# ACTIVITY
Send back every record exactly.

# DATA SUPPLIED
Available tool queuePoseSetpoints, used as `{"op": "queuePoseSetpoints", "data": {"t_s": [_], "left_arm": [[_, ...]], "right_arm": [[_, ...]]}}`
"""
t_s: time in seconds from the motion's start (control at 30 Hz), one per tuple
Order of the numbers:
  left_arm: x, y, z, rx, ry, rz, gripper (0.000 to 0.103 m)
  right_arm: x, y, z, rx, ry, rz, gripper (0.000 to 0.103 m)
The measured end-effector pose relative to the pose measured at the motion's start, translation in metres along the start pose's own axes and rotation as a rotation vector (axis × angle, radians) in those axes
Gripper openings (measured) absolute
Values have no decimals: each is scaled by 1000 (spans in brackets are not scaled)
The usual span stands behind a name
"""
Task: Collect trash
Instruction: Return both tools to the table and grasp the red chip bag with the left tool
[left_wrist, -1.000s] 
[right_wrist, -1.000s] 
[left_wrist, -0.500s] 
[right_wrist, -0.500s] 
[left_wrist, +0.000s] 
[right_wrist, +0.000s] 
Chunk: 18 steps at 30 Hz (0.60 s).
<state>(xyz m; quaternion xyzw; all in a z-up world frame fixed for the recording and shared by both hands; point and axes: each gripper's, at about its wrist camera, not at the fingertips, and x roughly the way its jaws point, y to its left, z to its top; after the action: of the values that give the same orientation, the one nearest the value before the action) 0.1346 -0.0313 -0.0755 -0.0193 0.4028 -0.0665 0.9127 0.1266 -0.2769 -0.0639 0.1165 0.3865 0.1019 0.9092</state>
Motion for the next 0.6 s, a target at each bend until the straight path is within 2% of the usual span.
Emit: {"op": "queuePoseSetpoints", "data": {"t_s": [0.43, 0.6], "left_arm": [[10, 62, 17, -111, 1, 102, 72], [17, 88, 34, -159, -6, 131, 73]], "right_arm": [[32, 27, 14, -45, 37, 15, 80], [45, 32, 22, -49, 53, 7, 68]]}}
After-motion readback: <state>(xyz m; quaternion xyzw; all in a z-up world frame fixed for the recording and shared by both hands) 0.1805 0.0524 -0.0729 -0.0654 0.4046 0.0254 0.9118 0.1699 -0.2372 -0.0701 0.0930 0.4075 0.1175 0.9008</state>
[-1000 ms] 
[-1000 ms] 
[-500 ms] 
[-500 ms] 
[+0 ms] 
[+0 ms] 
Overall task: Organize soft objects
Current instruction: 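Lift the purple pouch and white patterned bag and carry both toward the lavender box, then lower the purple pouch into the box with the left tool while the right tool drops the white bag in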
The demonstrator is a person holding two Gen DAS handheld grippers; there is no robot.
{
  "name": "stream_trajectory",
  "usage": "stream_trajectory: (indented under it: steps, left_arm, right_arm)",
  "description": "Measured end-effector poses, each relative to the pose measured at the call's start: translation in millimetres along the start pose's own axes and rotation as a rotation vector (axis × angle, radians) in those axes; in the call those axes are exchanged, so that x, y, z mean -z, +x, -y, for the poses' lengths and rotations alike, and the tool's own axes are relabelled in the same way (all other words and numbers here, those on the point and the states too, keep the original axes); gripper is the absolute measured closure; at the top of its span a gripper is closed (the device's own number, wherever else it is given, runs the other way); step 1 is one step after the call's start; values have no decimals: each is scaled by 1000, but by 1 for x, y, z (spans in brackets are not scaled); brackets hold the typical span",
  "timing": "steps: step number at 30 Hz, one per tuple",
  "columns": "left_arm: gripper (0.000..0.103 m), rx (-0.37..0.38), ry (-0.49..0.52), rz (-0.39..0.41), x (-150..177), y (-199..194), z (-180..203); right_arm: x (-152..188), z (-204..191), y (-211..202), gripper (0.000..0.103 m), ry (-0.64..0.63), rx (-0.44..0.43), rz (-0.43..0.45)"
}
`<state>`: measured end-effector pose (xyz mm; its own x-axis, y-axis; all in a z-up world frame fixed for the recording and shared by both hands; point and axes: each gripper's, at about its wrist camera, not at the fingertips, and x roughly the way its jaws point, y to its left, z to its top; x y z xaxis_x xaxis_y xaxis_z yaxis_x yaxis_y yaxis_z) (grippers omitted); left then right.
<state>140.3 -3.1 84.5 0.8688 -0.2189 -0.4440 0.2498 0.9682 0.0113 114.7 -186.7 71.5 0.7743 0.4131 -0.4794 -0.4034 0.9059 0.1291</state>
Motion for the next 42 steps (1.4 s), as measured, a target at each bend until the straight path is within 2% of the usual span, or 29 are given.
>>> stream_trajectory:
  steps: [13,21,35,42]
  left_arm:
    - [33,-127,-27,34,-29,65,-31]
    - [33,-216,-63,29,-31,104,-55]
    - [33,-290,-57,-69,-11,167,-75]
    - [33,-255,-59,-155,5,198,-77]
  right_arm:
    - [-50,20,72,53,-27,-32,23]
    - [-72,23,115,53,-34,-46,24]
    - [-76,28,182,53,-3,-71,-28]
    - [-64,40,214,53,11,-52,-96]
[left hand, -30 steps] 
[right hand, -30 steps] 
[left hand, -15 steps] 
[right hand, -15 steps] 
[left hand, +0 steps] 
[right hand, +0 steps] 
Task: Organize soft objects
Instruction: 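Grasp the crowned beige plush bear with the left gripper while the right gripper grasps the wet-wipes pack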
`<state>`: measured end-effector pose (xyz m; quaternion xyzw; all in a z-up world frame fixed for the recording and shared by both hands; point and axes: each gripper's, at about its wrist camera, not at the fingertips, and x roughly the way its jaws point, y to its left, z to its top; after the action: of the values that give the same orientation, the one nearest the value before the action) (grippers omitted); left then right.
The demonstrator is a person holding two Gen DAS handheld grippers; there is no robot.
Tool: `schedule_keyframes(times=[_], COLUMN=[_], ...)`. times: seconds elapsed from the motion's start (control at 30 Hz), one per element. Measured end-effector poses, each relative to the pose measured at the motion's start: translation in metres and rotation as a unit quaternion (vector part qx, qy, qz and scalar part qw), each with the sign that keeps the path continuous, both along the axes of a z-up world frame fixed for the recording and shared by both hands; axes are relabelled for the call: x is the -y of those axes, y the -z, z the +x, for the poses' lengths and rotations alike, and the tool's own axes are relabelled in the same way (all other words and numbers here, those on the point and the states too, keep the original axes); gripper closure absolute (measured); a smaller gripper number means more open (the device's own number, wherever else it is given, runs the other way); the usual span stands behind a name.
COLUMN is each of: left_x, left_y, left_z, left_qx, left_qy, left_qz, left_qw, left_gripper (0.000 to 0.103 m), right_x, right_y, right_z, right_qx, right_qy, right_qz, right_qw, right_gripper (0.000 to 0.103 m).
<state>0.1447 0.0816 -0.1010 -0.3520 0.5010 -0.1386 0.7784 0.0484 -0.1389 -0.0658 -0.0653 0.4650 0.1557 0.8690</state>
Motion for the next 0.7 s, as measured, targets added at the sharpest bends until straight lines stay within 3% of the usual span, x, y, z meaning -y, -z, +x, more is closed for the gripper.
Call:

# ANSWER SECTION
Available tool queuePoseSetpoints, used as `{"op": "queuePoseSetpoints", "data": {"t_s": [_], "left_arm": [[_, ...]], "right_arm": [[_, ...]]}}`
"""
t_s: time in seconds from the motion's start (control at 30 Hz), one per tuple
Order of the numbers:
  left_arm: x, y, z, rx, ry, rz, gripper (0.000 to 0.103 m)
  right_arm: x, y, z, rx, ry, rz, gripper (0.000 to 0.103 m)
The measured end-effector pose relative to the pose measured at the motion's start, translation in metres along the start pose's own axes and rotation as a rotation vector (axis × angle, radians) in those axes
Gripper openings (measured) absolute
Values have no decimals: each is scaled by 1000 (spans in brackets are not scaled)
The usual span stands behind a name
"""
Task: Collect trash
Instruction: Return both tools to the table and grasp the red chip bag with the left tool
[left_wrist, -1.000s] 
[right_wrist, -1.000s] 
[left_wrist, -0.500s] 
[right_wrist, -0.500s] 
[left_wrist, +0.000s] 
[right_wrist, +0.000s] 
Chunk: 18 steps at 30 Hz (0.60 s).
<state>(xyz m; quaternion xyzw; all in a z-up world frame fixed for the recording and shared by both hands; point and axes: each gripper's, at about its wrist camera, not at the fingertips, and x roughly the way its jaws point, y to its left, z to its top; after the action: of the values that give the same orientation, the one nearest the value before the action) 0.1346 -0.0313 -0.0755 -0.0193 0.4028 -0.0665 0.9127 0.1266 -0.2769 -0.0639 0.1165 0.3865 0.1019 0.9092</state>
Motion for the next 0.6 s, a target at each bend until the straight path is within 2% of the usual span.
Emit: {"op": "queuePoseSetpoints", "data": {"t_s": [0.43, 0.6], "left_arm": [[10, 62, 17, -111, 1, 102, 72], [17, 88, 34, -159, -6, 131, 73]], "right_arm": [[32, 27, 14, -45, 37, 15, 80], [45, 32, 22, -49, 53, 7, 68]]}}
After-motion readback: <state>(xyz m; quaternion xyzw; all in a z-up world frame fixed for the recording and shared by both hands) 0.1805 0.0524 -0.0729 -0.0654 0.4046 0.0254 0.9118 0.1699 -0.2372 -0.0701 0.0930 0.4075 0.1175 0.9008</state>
[-1000 ms] 
[-1000 ms] 
[-500 ms] 
[-500 ms] 
[+0 ms] 
[+0 ms] 
Overall task: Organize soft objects
Current instruction: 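Lift the purple pouch and white patterned bag and carry both toward the lavender box, then lower the purple pouch into the box with the left tool while the right tool drops the white bag in
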The demonstrator is a person holding two Gen DAS handheld grippers; there is no robot.
{
  "name": "stream_trajectory",
  "usage": "stream_trajectory: (indented under it: steps, left_arm, right_arm)",
  "description": "Measured end-effector poses, each relative to the pose measured at the call's start: translation in millimetres along the start pose's own axes and rotation as a rotation vector (axis × angle, radians) in those axes; in the call those axes are exchanged, so that x, y, z mean -z, +x, -y, for the poses' lengths and rotations alike, and the tool's own axes are relabelled in the same way (all other words and numbers here, those on the point and the states too, keep the original axes); gripper is the absolute measured closure; at the top of its span a gripper is closed (the device's own number, wherever else it is given, runs the other way); step 1 is one step after the call's start; values have no decimals: each is scaled by 1000, but by 1 for x, y, z (spans in brackets are not scaled); brackets hold the typical span",
  "timing": "steps: step number at 30 Hz, one per tuple",
  "columns": "left_arm: gripper (0.000..0.103 m), rx (-0.37..0.38), ry (-0.49..0.52), rz (-0.39..0.41), x (-150..177), y (-199..194), z (-180..203); right_arm: x (-152..188), z (-204..191), y (-211..202), gripper (0.000..0.103 m), ry (-0.64..0.63), rx (-0.44..0.43), rz (-0.43..0.45)"
}
`<state>`: measured end-effector pose (xyz mm; its own x-axis, y-axis; all in a z-up world frame fixed for the recording and shared by both hands; point and axes: each gripper's, at about its wrist camera, not at the fingertips, and x roughly the way its jaws point, y to its left, z to its top; x y z xaxis_x xaxis_y xaxis_z yaxis_x yaxis_y yaxis_z) (grippers omitted); left then right.
<state>140.3 -3.1 84.5 0.8688 -0.2189 -0.4440 0.2498 0.9682 0.0113 114.7 -186.7 71.5 0.7743 0.4131 -0.4794 -0.4034 0.9059 0.1291</state>
Motion for the next 42 steps (1.4 s), as measured, a target at each bend until the straight path is within 2% of the usual span, or 29 are given.
>>> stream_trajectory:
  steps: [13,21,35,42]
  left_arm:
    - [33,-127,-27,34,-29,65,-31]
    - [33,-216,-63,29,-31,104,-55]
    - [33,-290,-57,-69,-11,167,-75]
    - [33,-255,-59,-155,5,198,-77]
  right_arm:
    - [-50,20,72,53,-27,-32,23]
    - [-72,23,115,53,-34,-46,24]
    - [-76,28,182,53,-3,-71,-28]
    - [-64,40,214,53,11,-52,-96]
[left hand, -30 steps] 
[right hand, -30 steps] 
[left hand, -15 steps] 
[right hand, -15 steps] 
[left hand, +0 steps] 
[right hand, +0 steps] 
Task: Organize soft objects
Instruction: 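Grasp the crowned beige plush bear with the left gripper while the right gripper grasps the wet-wipes pack
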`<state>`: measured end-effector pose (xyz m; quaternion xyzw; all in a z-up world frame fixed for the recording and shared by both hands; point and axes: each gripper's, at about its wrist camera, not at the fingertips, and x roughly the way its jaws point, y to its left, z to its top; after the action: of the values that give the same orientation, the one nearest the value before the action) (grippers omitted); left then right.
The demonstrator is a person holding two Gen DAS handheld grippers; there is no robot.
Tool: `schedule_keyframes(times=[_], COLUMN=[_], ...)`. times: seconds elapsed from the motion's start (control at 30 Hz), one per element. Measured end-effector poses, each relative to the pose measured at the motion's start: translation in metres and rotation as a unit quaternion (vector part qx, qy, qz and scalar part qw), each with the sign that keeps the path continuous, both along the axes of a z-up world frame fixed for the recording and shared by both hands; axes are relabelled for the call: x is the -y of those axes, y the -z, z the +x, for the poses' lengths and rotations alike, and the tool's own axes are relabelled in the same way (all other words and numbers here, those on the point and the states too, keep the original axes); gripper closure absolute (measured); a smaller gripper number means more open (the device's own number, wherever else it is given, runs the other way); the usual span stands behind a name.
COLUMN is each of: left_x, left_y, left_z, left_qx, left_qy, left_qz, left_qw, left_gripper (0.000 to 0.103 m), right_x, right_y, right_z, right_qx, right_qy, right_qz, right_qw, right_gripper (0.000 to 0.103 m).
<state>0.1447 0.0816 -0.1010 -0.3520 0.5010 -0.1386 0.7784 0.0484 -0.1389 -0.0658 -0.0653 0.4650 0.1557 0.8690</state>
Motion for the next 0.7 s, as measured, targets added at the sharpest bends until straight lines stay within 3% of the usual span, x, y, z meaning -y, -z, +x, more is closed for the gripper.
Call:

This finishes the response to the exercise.